The Fourth Portland Data Visualization Group | Wednesday July 28, 2010: 6:30–9Pm at Webtrends

It’s time for another Portland Data Visualization Meetup! The last one occurred on Thurs, April 29. We’ll have three to four main presentations and networking time. Webtrends will again graciously host us on their top floor.

Michael Paukner - Data Visualization

Current speakers for Data Viz #4:

1. Periscopic will present two pieces of data visualization they’ve done.

The first is Vote Smart – a new visualization & voter’s assistant tool that uses data
from Project Vote Smart, and Open Secrets.  Designed to help you find out
which candidates are most like you. 10 min presentation plus 15-20 minutes for questions.
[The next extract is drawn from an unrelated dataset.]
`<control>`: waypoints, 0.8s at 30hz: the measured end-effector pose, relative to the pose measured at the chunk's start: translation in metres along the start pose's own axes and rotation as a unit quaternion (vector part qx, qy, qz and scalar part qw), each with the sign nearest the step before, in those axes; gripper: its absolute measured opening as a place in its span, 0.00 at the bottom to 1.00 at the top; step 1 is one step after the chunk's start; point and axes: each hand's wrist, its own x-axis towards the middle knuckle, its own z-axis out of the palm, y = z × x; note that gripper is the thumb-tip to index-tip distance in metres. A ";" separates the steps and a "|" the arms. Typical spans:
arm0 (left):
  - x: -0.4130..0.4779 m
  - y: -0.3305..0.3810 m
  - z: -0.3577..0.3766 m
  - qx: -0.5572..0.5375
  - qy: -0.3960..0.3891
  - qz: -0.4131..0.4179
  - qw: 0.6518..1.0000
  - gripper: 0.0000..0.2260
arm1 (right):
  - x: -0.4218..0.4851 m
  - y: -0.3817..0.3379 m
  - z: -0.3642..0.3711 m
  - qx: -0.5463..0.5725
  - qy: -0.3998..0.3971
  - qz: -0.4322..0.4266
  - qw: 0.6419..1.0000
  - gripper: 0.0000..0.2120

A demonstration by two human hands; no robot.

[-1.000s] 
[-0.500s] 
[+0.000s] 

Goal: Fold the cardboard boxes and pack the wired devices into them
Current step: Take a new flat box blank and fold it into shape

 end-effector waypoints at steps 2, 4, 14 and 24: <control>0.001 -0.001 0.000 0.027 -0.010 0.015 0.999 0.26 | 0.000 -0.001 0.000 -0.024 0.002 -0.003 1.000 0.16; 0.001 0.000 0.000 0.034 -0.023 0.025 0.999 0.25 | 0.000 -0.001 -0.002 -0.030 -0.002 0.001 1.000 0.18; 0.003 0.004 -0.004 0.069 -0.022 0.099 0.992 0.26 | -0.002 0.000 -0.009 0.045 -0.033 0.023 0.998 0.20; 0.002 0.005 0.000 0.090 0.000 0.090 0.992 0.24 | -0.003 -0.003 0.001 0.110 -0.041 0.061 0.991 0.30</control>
State of the Polar Bear – visual designs for a project that is still in development.  Half infographic movie, and half exploratory visualization.  Designed to raise awareness about CO2 levels and how that affects polar bears and arctic sea ice.  5-10 min presentation and
10-15 mins for questions.

2. Aaron Parecki and Amber Case will present new data from a project they’ve been working on dealing with GPS and SMS data called They may also present a visualization of wiki commits to over time.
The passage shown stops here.